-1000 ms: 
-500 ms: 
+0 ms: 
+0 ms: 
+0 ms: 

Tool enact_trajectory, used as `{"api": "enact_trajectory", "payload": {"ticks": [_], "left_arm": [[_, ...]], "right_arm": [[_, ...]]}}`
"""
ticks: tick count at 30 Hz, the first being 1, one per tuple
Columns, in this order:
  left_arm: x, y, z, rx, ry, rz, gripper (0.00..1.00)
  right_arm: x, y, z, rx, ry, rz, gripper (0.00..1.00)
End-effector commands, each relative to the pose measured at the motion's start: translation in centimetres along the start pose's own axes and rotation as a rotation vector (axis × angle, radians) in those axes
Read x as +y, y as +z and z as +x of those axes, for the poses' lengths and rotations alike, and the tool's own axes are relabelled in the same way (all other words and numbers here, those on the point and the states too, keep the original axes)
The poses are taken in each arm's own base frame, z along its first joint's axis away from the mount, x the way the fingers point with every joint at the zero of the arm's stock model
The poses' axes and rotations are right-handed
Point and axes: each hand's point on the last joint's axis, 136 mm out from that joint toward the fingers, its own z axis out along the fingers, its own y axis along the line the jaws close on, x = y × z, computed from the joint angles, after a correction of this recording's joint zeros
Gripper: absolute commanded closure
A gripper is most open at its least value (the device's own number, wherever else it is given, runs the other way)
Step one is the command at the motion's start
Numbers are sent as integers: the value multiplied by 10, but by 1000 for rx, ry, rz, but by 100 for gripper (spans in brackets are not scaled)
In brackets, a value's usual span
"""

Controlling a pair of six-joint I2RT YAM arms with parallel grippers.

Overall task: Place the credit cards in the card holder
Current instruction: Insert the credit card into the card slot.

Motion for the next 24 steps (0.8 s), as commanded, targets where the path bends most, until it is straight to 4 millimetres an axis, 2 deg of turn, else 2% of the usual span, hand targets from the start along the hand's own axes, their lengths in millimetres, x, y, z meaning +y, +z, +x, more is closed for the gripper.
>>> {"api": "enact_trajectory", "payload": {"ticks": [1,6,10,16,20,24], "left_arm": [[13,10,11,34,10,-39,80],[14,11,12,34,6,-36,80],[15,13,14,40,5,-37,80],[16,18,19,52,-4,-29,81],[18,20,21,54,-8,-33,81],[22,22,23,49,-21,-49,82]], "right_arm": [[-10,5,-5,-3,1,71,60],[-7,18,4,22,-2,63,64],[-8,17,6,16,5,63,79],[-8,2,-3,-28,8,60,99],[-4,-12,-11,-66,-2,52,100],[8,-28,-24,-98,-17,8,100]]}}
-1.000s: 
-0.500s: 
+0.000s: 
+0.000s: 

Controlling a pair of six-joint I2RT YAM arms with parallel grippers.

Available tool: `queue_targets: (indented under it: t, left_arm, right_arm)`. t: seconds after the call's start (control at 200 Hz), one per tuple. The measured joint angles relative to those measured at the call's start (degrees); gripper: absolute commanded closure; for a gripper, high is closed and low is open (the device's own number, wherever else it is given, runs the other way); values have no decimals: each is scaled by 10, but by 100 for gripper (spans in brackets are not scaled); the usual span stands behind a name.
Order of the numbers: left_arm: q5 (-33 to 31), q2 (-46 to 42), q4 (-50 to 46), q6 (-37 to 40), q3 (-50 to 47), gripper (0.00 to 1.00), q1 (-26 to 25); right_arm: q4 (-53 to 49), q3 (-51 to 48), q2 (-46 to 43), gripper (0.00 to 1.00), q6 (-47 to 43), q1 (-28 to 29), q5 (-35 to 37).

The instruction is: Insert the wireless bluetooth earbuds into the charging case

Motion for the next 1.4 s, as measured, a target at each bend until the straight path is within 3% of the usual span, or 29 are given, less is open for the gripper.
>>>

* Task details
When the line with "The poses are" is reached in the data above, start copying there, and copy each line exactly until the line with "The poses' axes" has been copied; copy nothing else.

* Solution
The poses are taken in each arm's own base frame, z along its first joint's axis away from the mount, x the way the fingers point with every joint at the zero of the arm's stock model
The poses' axes and rotations are right-handed

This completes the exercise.